6. Conditions of the Company’s Obligations at Completion. The obligations of the
Company to the Investors under this Agreement are subject to the fulfillment on or before the
Completion of each of the following conditions by the Investors:

     6.1 Representations and Warranties. The representations and warranties of the Investors
contained in Section 4 shall be true, correct and complete when made, and shall be true, correct
and complete on and as of the Completion with the same effect as though such representations and
warranties had been made on and as of the Completion.

     6.2 Payment of Purchase Price. The Investors shall have paid the Series A Price for the
Series A Preferred Shares as contemplated in Section 2.2(i) hereof as contemplated in Section
2.2(ii).

7. Post-Completion Covenants. Each of the Company and the Founders hereby agrees
and covenants that it shall take all action necessary to effectuate the covenants set forth in
this Section 7.

     7.1 Stock Options.

     (i) Employee Stock Option Plan.

     (a) Upon Completion, and upon the Completion of any private equity financing
of the Company following the issuance and sale of the Series A Preferred Shares
hereunder, the Company may reserved at maximum 10,000,000 Ordinary shares (the
“ESOP Reserved Shares”) for issuance to its employees, officers, directors,
consultants or other service providers (collectively, the “Qualified Employees”),
pursuant to option plans, agreements, arrangements and allocations, in each case as
approved by the Board of Directors, including the directors elected by the
Investors (any such plan, an “ESOP”).

14

 

     (b) The exercise price of the ESOP Reserved Shares shall be determined by the
Board of Director of the Company.

     (c) Any allocation for ESOP Reserved Shares shall be approved by the Board of
Directors, including the directors elected by the Investors.

     (ii) Vesting.

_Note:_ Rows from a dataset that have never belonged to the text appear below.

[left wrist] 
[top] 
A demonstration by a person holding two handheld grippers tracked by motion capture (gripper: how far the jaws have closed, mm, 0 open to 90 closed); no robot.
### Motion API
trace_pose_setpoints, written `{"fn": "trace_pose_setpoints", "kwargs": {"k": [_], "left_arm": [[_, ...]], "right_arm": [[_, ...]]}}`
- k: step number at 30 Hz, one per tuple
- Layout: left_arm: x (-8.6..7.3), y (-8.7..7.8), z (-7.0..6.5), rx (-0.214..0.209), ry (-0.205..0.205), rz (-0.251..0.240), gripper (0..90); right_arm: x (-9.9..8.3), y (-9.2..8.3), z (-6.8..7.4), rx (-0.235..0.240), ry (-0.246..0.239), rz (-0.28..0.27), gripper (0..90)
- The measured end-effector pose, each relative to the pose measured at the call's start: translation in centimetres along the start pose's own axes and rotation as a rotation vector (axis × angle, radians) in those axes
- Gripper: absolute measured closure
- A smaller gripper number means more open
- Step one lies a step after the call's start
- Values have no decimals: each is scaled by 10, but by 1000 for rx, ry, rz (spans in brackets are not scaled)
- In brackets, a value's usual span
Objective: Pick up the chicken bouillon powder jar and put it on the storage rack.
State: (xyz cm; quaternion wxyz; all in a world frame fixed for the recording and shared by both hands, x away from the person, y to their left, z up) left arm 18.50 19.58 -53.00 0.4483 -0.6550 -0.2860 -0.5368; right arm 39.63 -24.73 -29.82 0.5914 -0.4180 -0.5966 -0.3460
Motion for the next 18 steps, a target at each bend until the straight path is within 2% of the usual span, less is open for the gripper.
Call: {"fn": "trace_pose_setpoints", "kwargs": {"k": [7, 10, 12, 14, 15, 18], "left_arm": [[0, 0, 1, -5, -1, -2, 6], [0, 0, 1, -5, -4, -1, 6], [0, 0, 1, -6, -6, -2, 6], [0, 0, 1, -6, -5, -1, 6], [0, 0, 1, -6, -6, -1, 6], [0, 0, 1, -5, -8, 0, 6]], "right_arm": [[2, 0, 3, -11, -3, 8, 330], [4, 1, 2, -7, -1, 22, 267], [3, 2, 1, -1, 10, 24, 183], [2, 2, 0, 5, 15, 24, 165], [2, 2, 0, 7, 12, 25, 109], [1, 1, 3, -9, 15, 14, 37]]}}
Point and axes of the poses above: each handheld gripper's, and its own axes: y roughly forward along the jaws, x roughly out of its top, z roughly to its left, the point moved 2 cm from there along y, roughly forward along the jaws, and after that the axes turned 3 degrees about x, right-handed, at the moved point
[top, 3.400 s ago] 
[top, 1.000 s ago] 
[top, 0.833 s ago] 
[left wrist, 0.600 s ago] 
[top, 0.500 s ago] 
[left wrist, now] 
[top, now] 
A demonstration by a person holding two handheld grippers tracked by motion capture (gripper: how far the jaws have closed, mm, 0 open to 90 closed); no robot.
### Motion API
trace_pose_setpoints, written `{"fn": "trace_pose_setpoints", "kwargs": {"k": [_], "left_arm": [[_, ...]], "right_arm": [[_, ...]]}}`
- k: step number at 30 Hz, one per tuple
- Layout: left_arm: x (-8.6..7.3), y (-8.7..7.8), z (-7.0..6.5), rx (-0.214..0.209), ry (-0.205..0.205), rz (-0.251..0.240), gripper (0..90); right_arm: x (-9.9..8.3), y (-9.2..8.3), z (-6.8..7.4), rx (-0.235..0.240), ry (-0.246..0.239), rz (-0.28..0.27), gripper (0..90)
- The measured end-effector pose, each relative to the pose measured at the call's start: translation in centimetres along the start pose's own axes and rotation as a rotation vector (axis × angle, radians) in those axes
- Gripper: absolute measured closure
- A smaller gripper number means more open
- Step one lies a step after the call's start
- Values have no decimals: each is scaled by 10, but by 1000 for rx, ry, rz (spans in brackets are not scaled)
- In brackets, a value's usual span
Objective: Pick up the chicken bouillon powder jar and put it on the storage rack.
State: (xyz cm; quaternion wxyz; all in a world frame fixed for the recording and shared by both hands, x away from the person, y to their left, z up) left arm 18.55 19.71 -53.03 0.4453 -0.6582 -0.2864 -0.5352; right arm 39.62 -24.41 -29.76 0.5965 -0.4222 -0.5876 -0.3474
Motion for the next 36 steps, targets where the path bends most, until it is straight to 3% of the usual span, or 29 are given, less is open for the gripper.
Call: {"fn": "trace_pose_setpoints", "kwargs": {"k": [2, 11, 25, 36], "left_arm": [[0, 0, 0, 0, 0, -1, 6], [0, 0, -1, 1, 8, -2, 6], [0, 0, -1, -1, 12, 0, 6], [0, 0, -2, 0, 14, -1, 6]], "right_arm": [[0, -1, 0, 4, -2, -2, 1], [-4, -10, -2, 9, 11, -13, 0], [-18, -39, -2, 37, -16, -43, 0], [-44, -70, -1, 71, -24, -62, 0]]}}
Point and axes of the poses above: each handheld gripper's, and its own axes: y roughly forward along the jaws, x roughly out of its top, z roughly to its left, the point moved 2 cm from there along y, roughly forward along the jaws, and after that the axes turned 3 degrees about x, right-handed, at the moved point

Unless otherwise unanimously approved by the Board of Directors, the
schedule of issuance of all stock or options to the Qualified Employees shall be set in the
ESOP plan.

     7.2 Qualified IPO. Each of the Company and the Founders shall use their best efforts to
effectuate the Completion of a Qualified IPO prior to the third anniversary of the date of the
Completion. In the event of an underwritten public offering of the Company’s securities, each of
the Company and each of such Persons agree to take all steps consistent with all legal
requirements in order to minimize any restrictions on the transfer of any Series A Preferred
Shares held by the Investors.

     7.3 Founders Shares Lock-up. Any Ordinary Shares directly or indirectly held by the Founders
or its beneficial owners shall not be transferable except as provided in the Shareholders
Agreement.

     7.4 Founders’ Shares Vesting. Any Ordinary Shares issued to the Founders or its beneficial
owners shall be vested according to the schedule set forth in the Employment Agreement.

     7.5 Use of Proceeds. The Company shall use the proceeds from the Series A financing
contemplated under this Agreement for the following use:

	 	•	 	business expansion, and
	 
	 	•	 	working capital.

     7.6 Non-competition.

	 	(a)	 	Each Founder shall not at any time during his employment with the Company
and for forty-eight (48) months thereafter (the “Restricted Period”) have any
ownership interest (of record or beneficial) in or have any interest as an employee,
consultant, officer or director in, or otherwise aid or assist in any manner, any
person other than the Group Company that engages in the Principal Business or any
business similar to the Principal Business or any business that would reasonably be
expected to prevent such Founders from participating as full-time employees of the
Company; provided, however, that (i) each Founder may keep directly or
indirectly, solely as an investment, the securities of any person which are publicly
traded on any national or regional securities exchange if such Founder is not a
controlling person of, or a member of a group which controls, such person, and such
securities was obtained and disclosed by such Founder before the execution day of
this Agreement; or (ii) each Founder may own directly or indirectly, solely as an
investment, up to 1% of the securities of any person which are publicly traded on any
national or regional securities exchange if such Founder is not a controlling person
of, or a member of a group which controls, such person.

15

 

	 	(b)	 	During the Restricted Period, each Founder shall not solicit or assist any
other person to solicit any business (other than for the Group Company) from any
present or past customer of the Group Company; or request or advise any present or
future customer of the Group Company to withdraw, curtail or cancel its business
dealings with the Group Company; or commit any other act or assist others to commit
any other act which might adversely affect the business of the Group Company.
	 
	 	(c)	 	During the Restricted Period, each Founder shall not directly or
indirectly, (i) solicit or encourage any employee of the Group Company to leave the
employ of the Group Company; (b) cause the hiring of any employee of the Group
Company by any other person if such hiring is proposed to occur within twelve (12)
months after the termination of such employee’s employment with the Group Company;
or (c) solicit or encourage any consultant then under contract with the Group
Company to cease work for the Group Company.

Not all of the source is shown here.